— To do —
Which lines below fall between the one containing "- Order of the" and the one containing "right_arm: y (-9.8"? Repeat them exactly, counting both of those lines, and add nothing else.

Records excerpted from a collection:
------------
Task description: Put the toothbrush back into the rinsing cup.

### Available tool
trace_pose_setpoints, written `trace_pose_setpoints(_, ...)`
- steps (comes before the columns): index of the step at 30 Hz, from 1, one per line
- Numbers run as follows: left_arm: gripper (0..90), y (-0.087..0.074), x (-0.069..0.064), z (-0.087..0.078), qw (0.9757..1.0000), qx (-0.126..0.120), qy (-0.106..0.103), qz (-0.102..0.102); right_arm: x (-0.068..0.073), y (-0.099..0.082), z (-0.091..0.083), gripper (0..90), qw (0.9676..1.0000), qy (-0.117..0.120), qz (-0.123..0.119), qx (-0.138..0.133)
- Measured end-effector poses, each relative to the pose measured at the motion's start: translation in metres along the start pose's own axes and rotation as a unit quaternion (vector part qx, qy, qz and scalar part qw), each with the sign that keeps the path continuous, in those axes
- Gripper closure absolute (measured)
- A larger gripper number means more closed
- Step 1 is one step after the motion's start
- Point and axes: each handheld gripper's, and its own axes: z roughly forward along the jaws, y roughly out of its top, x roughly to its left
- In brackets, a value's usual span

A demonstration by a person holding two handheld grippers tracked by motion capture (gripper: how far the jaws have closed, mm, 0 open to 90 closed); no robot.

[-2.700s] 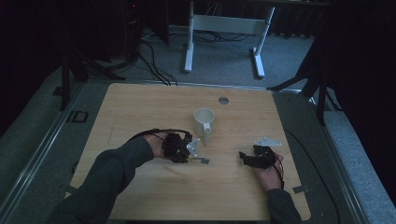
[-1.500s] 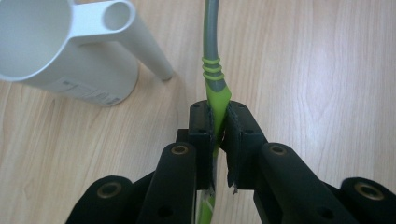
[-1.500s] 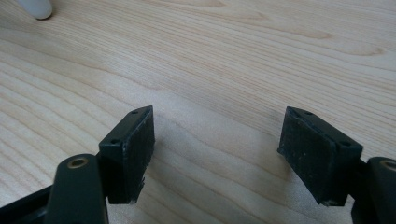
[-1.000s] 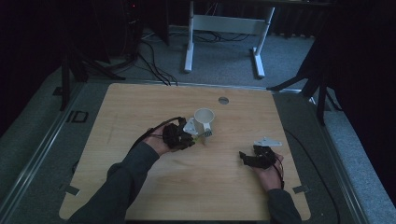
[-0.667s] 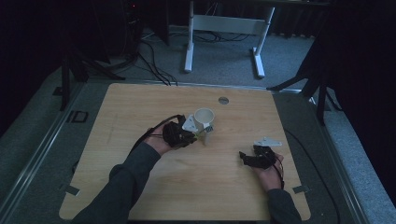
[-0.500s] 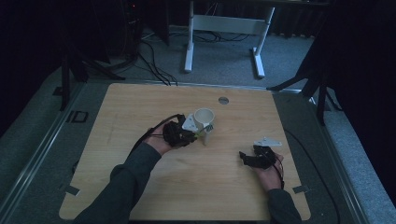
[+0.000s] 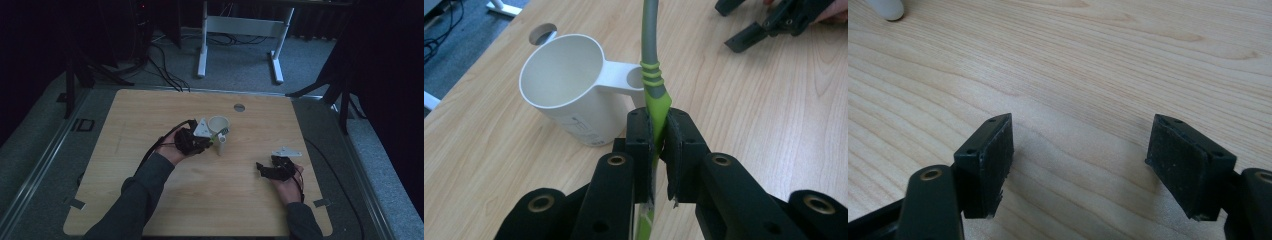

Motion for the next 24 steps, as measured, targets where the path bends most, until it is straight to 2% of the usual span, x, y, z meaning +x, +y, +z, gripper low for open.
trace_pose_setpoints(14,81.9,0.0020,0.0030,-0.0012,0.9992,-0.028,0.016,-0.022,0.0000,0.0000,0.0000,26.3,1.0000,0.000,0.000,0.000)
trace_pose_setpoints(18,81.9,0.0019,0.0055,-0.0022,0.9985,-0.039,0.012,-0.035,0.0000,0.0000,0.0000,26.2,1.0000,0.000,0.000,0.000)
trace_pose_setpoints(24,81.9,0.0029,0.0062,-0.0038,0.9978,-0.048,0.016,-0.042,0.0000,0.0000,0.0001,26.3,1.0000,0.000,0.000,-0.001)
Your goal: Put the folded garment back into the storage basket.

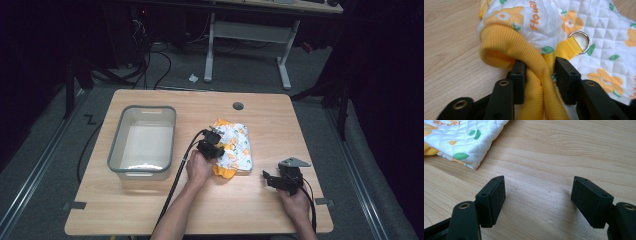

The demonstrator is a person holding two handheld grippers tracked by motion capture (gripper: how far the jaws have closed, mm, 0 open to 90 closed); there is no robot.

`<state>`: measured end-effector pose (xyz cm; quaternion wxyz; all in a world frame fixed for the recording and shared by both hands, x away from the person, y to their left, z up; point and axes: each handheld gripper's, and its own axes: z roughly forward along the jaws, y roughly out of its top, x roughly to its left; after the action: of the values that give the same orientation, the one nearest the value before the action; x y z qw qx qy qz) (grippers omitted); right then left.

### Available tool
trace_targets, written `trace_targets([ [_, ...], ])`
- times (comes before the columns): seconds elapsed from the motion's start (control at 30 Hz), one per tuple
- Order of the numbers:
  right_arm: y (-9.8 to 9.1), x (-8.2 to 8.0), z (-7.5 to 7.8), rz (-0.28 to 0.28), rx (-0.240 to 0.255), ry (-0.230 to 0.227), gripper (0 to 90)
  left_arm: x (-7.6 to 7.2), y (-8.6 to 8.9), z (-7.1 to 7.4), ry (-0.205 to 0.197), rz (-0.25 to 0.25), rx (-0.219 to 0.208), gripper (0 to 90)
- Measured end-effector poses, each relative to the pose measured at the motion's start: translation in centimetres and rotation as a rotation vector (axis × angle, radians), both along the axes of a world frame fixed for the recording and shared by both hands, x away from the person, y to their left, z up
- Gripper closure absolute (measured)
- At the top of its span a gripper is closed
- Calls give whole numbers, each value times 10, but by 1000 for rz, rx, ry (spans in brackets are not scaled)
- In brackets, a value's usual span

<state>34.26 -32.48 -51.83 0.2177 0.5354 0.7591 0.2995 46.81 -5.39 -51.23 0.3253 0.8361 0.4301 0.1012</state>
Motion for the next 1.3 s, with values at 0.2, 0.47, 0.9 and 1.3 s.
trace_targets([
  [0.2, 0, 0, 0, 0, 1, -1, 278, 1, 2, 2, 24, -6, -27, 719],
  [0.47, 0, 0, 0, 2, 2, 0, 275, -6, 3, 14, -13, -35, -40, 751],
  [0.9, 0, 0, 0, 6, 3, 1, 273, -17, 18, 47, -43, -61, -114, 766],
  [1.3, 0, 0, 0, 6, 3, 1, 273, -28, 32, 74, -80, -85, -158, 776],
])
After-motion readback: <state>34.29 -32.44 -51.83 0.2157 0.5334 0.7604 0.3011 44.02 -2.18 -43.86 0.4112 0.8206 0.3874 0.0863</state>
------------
— Answer box —
- Order of the numbers:
  right_arm: y (-9.8 to 9.1), x (-8.2 to 8.0), z (-7.5 to 7.8), rz (-0.28 to 0.28), rx (-0.240 to 0.255), ry (-0.230 to 0.227), gripper (0 to 90)

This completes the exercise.